AIM OF THE TASK:
Go through the listing and count the lines with "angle" in them; write only the number.

INPUT DATA:
-*-*-
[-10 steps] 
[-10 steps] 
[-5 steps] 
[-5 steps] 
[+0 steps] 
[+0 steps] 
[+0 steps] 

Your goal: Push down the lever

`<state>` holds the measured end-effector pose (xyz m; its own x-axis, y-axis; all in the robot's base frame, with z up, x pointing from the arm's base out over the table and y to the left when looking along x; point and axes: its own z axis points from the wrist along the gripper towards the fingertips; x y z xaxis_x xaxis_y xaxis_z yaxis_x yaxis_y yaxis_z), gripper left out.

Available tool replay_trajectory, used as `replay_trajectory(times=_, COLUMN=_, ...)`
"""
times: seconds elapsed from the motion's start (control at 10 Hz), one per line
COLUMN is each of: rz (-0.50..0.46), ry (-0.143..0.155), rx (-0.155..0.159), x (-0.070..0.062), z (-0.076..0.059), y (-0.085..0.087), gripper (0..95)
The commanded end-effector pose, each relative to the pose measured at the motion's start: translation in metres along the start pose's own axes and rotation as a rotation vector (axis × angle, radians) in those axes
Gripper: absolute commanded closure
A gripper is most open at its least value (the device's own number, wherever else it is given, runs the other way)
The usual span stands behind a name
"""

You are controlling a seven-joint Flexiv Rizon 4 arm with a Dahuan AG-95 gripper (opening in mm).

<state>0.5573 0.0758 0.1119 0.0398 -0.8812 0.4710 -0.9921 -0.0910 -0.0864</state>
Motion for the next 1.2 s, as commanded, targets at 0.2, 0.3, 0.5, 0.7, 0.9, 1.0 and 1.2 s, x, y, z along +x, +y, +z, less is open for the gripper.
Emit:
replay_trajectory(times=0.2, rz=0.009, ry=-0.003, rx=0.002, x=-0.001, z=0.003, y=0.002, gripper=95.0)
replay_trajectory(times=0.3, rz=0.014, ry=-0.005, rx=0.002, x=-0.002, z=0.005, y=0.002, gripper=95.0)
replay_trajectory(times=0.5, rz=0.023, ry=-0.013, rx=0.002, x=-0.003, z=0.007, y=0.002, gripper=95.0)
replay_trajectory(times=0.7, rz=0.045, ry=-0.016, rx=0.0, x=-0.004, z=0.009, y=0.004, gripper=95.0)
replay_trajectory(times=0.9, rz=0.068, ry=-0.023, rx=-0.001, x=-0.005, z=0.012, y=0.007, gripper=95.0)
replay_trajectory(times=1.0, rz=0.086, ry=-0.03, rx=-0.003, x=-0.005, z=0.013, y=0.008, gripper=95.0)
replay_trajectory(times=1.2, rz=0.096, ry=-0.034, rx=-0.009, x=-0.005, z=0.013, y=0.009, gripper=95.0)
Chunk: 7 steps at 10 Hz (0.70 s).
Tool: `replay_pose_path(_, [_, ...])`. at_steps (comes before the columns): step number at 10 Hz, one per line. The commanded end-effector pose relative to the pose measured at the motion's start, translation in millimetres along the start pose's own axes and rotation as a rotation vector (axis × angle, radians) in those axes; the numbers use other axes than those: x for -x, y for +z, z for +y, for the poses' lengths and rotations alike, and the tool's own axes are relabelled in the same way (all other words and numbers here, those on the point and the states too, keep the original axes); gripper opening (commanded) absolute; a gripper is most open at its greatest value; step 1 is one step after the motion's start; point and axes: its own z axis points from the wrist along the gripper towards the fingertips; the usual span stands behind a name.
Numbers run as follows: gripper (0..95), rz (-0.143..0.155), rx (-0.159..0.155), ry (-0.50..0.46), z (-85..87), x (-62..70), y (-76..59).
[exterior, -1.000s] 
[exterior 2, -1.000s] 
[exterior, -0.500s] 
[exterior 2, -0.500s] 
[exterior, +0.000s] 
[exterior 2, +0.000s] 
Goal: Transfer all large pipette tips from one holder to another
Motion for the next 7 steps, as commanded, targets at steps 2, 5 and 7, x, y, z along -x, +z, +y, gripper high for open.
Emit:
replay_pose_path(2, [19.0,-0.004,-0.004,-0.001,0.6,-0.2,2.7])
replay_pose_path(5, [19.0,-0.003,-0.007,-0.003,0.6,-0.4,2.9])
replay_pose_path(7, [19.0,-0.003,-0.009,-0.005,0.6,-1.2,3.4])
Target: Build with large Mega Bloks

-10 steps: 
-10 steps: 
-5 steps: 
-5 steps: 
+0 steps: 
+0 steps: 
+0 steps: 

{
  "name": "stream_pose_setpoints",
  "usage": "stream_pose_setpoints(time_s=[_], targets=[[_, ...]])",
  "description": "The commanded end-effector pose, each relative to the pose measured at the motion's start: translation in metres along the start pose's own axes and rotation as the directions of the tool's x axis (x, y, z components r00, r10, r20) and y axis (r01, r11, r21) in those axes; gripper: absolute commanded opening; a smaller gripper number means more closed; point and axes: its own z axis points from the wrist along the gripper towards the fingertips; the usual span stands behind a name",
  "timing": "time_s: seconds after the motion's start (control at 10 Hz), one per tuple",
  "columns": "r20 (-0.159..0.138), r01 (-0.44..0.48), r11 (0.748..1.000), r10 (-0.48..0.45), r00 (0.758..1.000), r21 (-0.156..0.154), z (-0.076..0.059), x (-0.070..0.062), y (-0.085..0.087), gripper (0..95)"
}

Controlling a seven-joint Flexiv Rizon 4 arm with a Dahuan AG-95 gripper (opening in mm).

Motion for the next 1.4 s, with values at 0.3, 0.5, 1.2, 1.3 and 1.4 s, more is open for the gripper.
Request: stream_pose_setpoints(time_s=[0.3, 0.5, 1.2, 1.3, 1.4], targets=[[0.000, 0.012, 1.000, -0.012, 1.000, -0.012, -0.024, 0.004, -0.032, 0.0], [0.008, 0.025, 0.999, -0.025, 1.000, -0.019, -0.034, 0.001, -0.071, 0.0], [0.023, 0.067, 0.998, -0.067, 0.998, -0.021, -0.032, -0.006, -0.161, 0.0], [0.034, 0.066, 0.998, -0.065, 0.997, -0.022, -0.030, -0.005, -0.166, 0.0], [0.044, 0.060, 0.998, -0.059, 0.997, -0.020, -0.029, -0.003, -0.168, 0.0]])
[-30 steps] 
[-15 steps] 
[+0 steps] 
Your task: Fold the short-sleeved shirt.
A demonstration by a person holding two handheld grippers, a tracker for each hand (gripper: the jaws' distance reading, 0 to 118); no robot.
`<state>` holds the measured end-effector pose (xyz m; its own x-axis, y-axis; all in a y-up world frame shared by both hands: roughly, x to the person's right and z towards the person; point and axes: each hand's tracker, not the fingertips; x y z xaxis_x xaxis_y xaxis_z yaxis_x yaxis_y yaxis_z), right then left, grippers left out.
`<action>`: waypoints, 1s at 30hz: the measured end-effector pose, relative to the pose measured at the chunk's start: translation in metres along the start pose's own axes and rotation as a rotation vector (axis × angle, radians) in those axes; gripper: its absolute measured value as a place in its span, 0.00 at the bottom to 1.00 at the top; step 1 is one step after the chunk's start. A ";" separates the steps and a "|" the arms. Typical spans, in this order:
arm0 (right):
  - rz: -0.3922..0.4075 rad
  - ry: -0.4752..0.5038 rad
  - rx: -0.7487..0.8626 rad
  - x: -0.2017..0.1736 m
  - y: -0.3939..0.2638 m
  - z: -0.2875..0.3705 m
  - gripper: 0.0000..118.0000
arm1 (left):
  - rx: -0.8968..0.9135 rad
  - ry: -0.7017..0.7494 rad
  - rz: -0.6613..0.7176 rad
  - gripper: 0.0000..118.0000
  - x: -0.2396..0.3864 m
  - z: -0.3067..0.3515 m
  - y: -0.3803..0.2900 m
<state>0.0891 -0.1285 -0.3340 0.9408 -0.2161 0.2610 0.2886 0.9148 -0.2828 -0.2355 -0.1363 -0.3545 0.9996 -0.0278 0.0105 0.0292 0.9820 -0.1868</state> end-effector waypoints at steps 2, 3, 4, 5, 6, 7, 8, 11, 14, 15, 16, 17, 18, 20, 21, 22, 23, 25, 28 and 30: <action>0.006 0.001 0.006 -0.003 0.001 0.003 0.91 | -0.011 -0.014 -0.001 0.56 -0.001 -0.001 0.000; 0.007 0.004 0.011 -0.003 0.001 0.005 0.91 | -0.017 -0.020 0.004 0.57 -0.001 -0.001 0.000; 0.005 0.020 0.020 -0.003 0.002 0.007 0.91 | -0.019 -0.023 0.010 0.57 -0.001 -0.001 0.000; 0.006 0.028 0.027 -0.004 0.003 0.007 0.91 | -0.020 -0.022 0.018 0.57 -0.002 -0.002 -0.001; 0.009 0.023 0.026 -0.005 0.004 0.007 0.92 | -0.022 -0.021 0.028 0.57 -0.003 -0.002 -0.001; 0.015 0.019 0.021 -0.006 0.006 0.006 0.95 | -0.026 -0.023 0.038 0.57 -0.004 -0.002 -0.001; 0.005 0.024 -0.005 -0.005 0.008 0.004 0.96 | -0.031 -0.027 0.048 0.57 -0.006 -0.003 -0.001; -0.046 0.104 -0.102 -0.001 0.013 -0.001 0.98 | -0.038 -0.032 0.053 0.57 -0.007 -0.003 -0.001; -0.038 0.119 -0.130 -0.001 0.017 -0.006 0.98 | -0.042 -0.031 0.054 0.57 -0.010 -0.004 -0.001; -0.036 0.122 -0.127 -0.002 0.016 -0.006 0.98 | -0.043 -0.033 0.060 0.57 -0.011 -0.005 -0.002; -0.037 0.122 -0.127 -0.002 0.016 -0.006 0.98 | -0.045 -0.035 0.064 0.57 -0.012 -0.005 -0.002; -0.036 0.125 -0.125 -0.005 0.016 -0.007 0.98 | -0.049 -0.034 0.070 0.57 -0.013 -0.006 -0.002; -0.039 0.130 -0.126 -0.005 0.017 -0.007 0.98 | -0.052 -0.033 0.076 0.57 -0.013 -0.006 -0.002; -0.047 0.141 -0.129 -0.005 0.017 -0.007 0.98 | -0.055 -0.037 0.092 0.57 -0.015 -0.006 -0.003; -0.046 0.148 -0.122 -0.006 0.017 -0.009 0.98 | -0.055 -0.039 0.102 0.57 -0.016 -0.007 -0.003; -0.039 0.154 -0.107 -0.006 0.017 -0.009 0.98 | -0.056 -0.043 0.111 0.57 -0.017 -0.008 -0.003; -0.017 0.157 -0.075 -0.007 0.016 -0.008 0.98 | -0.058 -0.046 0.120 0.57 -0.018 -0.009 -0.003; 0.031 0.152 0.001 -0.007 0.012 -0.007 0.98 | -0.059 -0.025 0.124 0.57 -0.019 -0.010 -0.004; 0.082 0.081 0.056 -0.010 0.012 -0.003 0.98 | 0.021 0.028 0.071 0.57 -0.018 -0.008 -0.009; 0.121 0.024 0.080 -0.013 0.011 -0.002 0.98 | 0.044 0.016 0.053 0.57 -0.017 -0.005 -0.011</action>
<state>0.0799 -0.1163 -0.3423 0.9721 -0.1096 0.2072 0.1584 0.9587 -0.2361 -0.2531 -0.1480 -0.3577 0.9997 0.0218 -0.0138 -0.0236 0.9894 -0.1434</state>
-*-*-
RESULT FOR THIS EXERCISE:
3